The Mexican American or anyone who is not blond or blue-eyed is super aware of it, because he does not fit this image. You see this happening in Harlem. . . . You see black people at some of the teenage dances wearing blonde hair and blue mascara above their eyes. They are desperately trying to fit the American image. And the same is true of the Mexicans. I had a roommate who walked on the shady side of the street because he didn’t want to be darker (Quirarte 1973: 120). Jiménez also notes that he saw prostitutes in Mexico wearing blond wigs.

In a lithograph (1970) and a drawing (1971) that he also titled American Dream, Jiménez transformed the bug-like auto into something sportier, like a Porsche. The white ground of the paper served as the road, which stretched into the distant background. The title was emblazoned with pop lettering based on the stars and stripes of the U.S. flag. 

Like many contemporary U.S. artists, Jiménez was inspired by popular culture, though he utilized this imagery as an explicit critique of consumer society. In this respect, he felt a kinship with the work of Edward Keinholz (Jiménez, 1984). John Yau contrasts Warhol and Jiménez: “the former used either bland or celebrity images the viewer recognizes immediately, while the latter reinterprets charged symbols whose range of meanings both challenge and undermine the way we understand the world we live in” (Yau, 1994: 42).

In another variation called Cat Car (1968), the vehicle is synthesized into a jaguar/car/phallus/rocket hybrid poised to become airborne. The cat’s forelegs are disproportionately small, while the cabin is suggested in the rear portion of the vehicle.

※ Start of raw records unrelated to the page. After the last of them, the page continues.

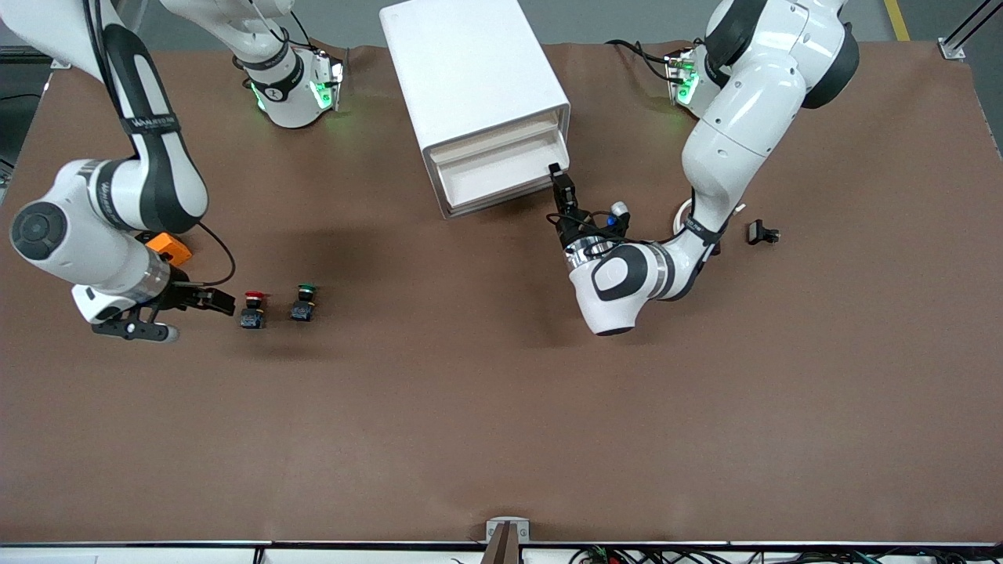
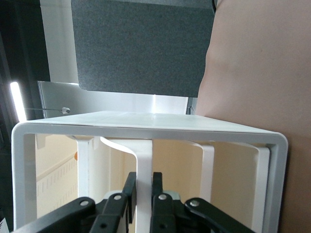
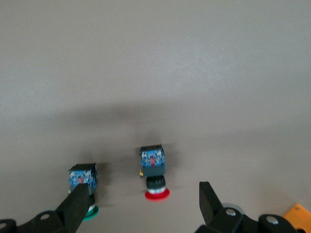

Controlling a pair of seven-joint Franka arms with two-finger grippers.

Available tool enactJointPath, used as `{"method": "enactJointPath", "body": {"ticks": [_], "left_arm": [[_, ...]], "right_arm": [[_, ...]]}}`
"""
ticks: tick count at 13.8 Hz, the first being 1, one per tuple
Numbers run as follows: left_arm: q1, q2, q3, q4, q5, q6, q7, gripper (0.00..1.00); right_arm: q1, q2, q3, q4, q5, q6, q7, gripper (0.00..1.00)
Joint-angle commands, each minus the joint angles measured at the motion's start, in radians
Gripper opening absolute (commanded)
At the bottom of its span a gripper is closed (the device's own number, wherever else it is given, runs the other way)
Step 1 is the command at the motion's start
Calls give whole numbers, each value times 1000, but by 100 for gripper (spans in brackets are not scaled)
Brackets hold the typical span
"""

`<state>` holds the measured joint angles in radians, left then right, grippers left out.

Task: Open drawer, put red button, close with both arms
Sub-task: 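Open the drawer with the left gripper while the right gripper reaches the button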

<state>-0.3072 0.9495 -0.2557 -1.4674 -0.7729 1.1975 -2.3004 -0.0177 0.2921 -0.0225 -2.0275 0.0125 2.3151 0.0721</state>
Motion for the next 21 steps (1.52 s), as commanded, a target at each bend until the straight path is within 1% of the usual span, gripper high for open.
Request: {"method": "enactJointPath", "body": {"ticks": [1, 4, 6, 8, 11, 15, 16, 17, 18, 19, 21], "left_arm": [[2, 28, 26, 35, -2, -7, -16, 16], [16, 28, 26, 39, 1, -9, -16, 16], [31, 28, 26, 39, 6, -9, -16, 16], [51, 26, 26, 42, 7, -10, -17, 16], [69, 20, 26, 44, 7, -12, -17, 16], [103, 21, 26, 62, 4, -12, -19, 16], [109, 23, 26, 62, 4, -13, -17, 16], [111, 23, 26, 64, 4, -13, -17, 16], [117, 23, 26, 64, 4, -13, -17, 16], [122, 23, 24, 64, 1, -15, -17, 17], [123, 23, 24, 64, 3, -24, -17, 17]], "right_arm": [[5, 76, -2, 7, -28, 82, 8, 100], [5, 151, -2, -3, -29, 200, 8, 100], [5, 185, -2, -7, -29, 221, 6, 100], [5, 199, -2, -16, -29, 224, 5, 100], [4, 199, -1, -72, -29, 271, 6, 100], [5, 197, 1, -128, -28, 277, 3, 100], [5, 194, 1, -137, -28, 279, 0, 91], [7, 191, 3, -138, -28, 268, 0, 56], [7, 188, 3, -138, -28, 262, 12, 15], [7, 187, 4, -137, -28, 248, 17, 0], [5, 159, 4, -128, -26, 199, 17, 0]]}}
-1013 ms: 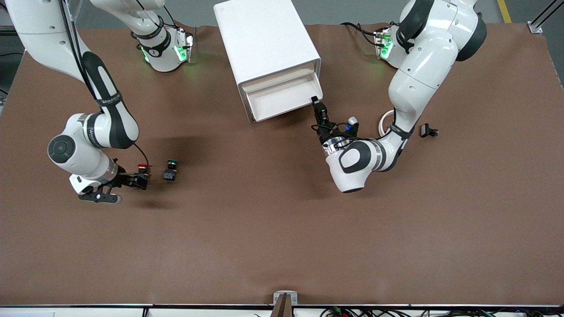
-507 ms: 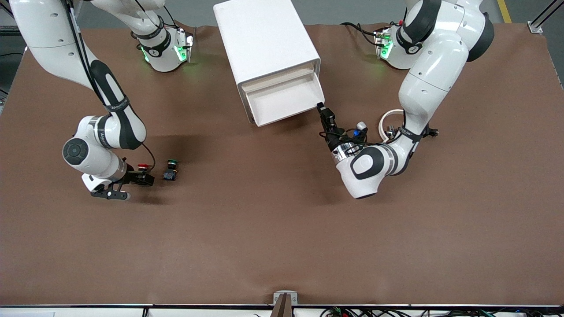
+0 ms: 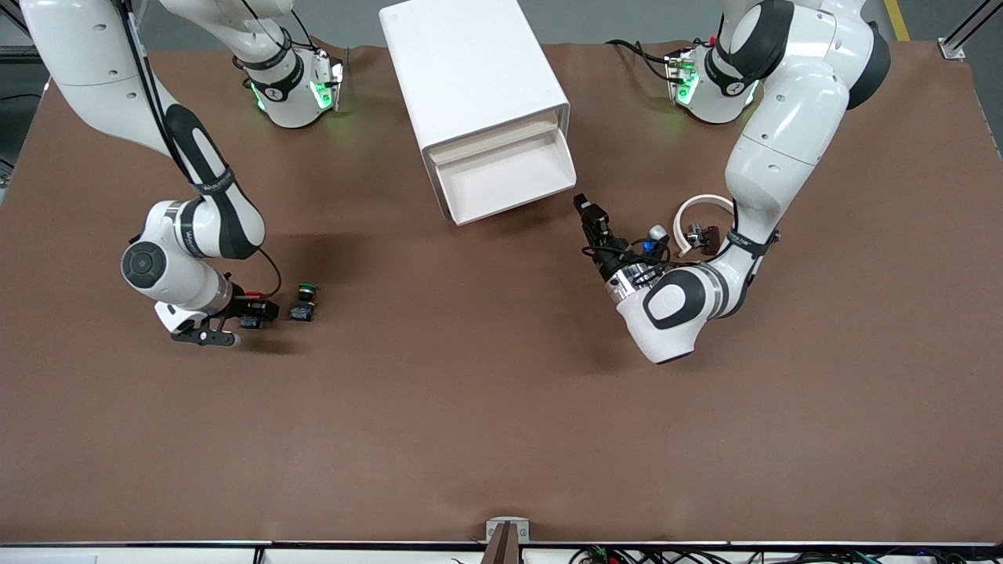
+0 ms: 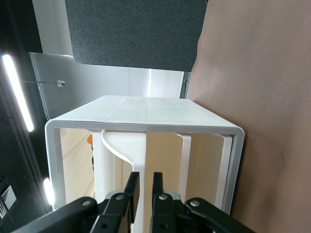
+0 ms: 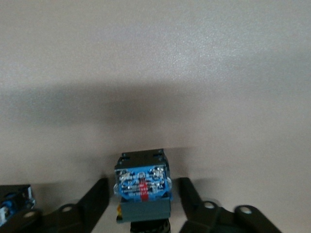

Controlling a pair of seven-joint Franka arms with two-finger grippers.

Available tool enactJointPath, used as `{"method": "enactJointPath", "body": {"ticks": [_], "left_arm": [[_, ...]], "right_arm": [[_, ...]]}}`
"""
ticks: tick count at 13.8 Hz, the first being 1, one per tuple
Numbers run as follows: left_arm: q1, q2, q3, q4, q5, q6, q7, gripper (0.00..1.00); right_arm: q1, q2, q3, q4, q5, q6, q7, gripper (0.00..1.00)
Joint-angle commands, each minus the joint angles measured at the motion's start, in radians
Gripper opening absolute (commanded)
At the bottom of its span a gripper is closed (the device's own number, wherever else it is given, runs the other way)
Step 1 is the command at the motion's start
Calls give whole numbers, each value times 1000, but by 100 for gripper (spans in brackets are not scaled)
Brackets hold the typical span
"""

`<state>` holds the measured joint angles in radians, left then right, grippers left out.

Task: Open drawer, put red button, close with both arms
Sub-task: 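Lift the red button with the right gripper while the left gripper withdraws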

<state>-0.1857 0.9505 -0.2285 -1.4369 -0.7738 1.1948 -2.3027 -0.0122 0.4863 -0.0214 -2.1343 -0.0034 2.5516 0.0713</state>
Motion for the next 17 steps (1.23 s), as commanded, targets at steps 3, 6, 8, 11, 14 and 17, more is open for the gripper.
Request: {"method": "enactJointPath", "body": {"ticks": [3, 6, 8, 11, 14, 17], "left_arm": [[14, 16, -2, 42, 10, -23, -11, 40], [25, -1, -3, 90, 59, -23, 14, 82], [25, -19, -5, 92, 143, -23, 86, 95], [26, -74, -11, 90, 275, -18, 268, 100], [26, -107, -22, 92, 369, 58, 444, 100], [28, -157, -15, 89, 432, 191, 665, 100]], "right_arm": [[0, -104, 3, -18, -10, -80, 18, 0], [0, -191, 4, 7, -1, -190, 21, 0], [0, -247, 6, 24, 9, -264, 80, 0], [58, -325, 6, 19, 57, -353, 235, 0], [156, -417, 6, 13, 114, -436, 535, 0], [306, -468, 6, 10, 114, -447, 885, 0]]}}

It rests on an oversized pair of wheels. Nonetheless, it appears to be blasting off. The pinkish remnants of the woman can here be interpreted as exhaust that accompanies the phallic cat vehicle’s lift-off. Cat Car dramatizes the totemic associations made between sports cars and wild cats. More broadly, sporty cars and rugged terrain vehicles often invoke totemic associations with sleek, fast, wild, and sometimes predatory creatures through their names, including Stingray, Barracuda, Viper, Firebird, Thunderbird, Mustang, Bronco, Ram, Cheetah, Cougar, Bobcat, Wildcat, and Jaguar. 

Cat Car also points to an ancient Mesoamerican source for this entire series. Many Olmec jade figures combine aspects of jaguars and humans (for illustrations, see Coe 1996). They were dubbed “were-jaguar” figures. The U.S. scholar James Stirling speculated — probably erroneously — that the Olmecs believed that jaguars mated with women. Contemporary scholars reject Stirling’s identification of human/jaguar copulation scenes. See Miller and Taube (1993: 158) for an overview of the Stirling Hypothesis, which was advanced on the basis of two sculptures (Stirling 1955). 

When Jiménez made American Dream, Coe (1965) was the most accessible source on the were-jaguar myth; it is cited by Jacinto Quirarte (1973: 117). Whitney Davis (1978) refutes the interpretation (by Stirling and scholars who followed him) that three fragmentary Olmec sculptures represent scenes of jaguar/human copulation. Kent F. Reilly III (1989) and others have persuasively argued that the many jade and stone figures with human/feline features represent images of shamanic transformation (rather than the progeny of interspecies sex). 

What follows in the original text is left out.